- [REQUIRED ACTION] Please restate the data word for word, in full.

==================================================

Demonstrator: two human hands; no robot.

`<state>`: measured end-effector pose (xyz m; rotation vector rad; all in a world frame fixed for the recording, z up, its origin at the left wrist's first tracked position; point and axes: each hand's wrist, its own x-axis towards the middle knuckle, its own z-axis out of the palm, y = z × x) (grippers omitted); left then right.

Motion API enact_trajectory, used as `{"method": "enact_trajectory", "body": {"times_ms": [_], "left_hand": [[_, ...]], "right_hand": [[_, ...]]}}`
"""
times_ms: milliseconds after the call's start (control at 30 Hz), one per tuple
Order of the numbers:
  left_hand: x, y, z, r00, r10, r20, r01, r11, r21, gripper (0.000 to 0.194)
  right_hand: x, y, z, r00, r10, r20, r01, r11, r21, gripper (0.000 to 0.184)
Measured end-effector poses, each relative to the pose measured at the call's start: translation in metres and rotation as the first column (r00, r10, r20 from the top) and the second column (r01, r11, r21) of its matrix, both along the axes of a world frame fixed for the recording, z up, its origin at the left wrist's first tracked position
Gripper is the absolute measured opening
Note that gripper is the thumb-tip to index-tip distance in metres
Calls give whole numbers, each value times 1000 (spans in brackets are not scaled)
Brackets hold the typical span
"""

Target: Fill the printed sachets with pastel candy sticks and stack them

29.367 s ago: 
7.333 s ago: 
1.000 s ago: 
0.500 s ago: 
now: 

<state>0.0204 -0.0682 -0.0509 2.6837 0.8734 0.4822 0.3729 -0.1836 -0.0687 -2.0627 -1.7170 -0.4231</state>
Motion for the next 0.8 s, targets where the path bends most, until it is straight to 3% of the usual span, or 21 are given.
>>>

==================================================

- [YOUR SOLUTION]
Demonstrator: two human hands; no robot.

`<state>`: measured end-effector pose (xyz m; rotation vector rad; all in a world frame fixed for the recording, z up, its origin at the left wrist's first tracked position; point and axes: each hand's wrist, its own x-axis towards the middle knuckle, its own z-axis out of the palm, y = z × x) (grippers omitted); left then right.

Motion API enact_trajectory, used as `{"method": "enact_trajectory", "body": {"times_ms": [_], "left_hand": [[_, ...]], "right_hand": [[_, ...]]}}`
"""
times_ms: milliseconds after the call's start (control at 30 Hz), one per tuple
Order of the numbers:
  left_hand: x, y, z, r00, r10, r20, r01, r11, r21, gripper (0.000 to 0.194)
  right_hand: x, y, z, r00, r10, r20, r01, r11, r21, gripper (0.000 to 0.184)
Measured end-effector poses, each relative to the pose measured at the call's start: translation in metres and rotation as the first column (r00, r10, r20 from the top) and the second column (r01, r11, r21) of its matrix, both along the axes of a world frame fixed for the recording, z up, its origin at the left wrist's first tracked position
Gripper is the absolute measured opening
Note that gripper is the thumb-tip to index-tip distance in metres
Calls give whole numbers, each value times 1000 (spans in brackets are not scaled)
Brackets hold the typical span
"""

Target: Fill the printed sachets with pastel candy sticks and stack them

29.367 s ago: 
7.333 s ago: 
1.000 s ago: 
0.500 s ago: 
now: 

<state>0.0204 -0.0682 -0.0509 2.6837 0.8734 0.4822 0.3729 -0.1836 -0.0687 -2.0627 -1.7170 -0.4231</state>
Motion for the next 0.8 s, targets where the path bends most, until it is straight to 3% of the usual span, or 21 are given.
>>>

With this, the output is complete.